The two of us had barely spoken on the ride home from prison. My eyes kept skating off Dunk. Prison had reduced him in some unfathomable way. You wouldn’t know to look at him — he was freakishly muscular, a condom stuffed with walnuts — but a distance had settled into his eyes. He’d been banged up eight years. Ten percent of the average human lifespan. Ten percent he’d never reclaim. Ten percent that I’d stolen from him?

I drove back to the Niagara Parkway, swinging around the city hub and turning onto Sodom Road, motoring between grape fields in the alluvial shadow of the escarpment. My department-issued.38 dug under my armpit. I’d carved an X into the soft lead of each bullet, fashioning dumdum rounds. A year ago I’d barrelled through the cheap pressboard door in a lowrise apartment off Kaler to find some fucko smashed on bath salts pressing a carpet knife to his girlfriend’s neck. I shot him three times — textbook centre of mass, a neat isosceles in his chest — yet he’d still managed to nearly saw her head off. From then on I told myself I’d have stopping power, whether or not the department condoned it.

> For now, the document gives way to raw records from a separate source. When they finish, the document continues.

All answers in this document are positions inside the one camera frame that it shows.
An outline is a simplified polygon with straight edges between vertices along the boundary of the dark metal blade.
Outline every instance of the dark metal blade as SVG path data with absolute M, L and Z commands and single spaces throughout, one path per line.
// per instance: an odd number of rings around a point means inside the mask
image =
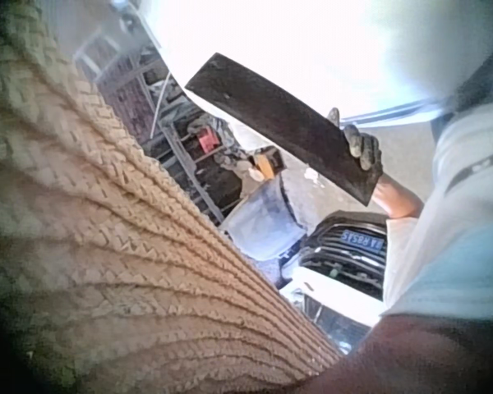
M 369 204 L 381 170 L 363 171 L 343 132 L 290 93 L 219 53 L 186 88 Z

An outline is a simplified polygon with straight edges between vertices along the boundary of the work glove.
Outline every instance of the work glove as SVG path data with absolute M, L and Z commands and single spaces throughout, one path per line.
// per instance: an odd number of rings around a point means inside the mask
M 339 110 L 332 108 L 327 116 L 327 120 L 339 127 Z M 360 133 L 354 125 L 347 125 L 343 128 L 345 139 L 348 142 L 349 150 L 354 158 L 360 159 L 362 170 L 369 171 L 374 166 L 381 169 L 381 151 L 378 139 L 367 133 Z

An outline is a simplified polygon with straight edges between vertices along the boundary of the floor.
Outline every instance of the floor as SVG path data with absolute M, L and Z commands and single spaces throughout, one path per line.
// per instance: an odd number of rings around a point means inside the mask
M 365 129 L 375 135 L 382 150 L 384 171 L 426 200 L 433 188 L 431 162 L 435 143 L 428 123 Z M 287 170 L 283 183 L 297 221 L 310 234 L 332 212 L 367 211 L 381 213 L 380 207 L 364 207 L 331 181 L 286 153 Z

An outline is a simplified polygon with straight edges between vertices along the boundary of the license plate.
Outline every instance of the license plate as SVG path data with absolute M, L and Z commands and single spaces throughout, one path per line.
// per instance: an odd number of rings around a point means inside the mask
M 343 230 L 341 241 L 348 245 L 360 246 L 363 249 L 372 250 L 373 252 L 381 251 L 384 245 L 384 240 L 380 238 L 350 230 Z

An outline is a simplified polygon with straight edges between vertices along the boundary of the red object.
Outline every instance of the red object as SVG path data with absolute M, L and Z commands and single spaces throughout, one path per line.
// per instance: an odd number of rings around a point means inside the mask
M 197 139 L 199 140 L 199 144 L 205 154 L 211 152 L 216 146 L 221 145 L 219 137 L 209 126 L 201 129 L 201 131 L 197 134 Z

I pulled into a weedy cut-off. The land rolled away from me in swathes of deepening darkness; I spotted a trembling finger of flame burning someplace in the trees. I’d been here before — this exact spot, always at night. Some nights I’d lie in bed listening to my fingernails grow until I couldn’t stand the sound, then get up and drive through the heart of Cataract City. Past the Memorial Arena and down Clifton Hill, skirting the Falls that threw up their endless spray. I didn’t need that primitive boyhood sonar to guide me anymore.

Presently I stepped from the car and flexed my knee; it always throbbed in the springtime and lately it’d been acting up in the winter, too. The clean smell of the forest: cut-potato scent of earth, dry leaves leaving a taste of cinnamon on the tongue.

“Home again, home again, jiggedy jig.”

The wind curled under my trouser cuffs. Worried for no reason I could pinpoint, I glanced over my shoulder and saw the distant glimmer of Clifton Hill. The city makes you; in a million little ways it makes you, and you can’t unmake yourself from it.

When I was twelve I spent three nights in these woods with my best friend — Duncan Diggs. It wasn’t that we were assing around after dark and got waylaid far from our safe streetlit world — lost someplace in the lovely woods, dark and deep, like Frost wrote in that old poem. We were kidnapped: that’s what the papers would write and that was what happened, strictly speaking. But it didn’t feel that way. The man who did it … looking back, I can say he was thoughtless. His actions put us in danger; we could’ve died. But I wouldn’t say he was evil. He was just broken in the way some men can become broken, and failed to see how it might also break those around him.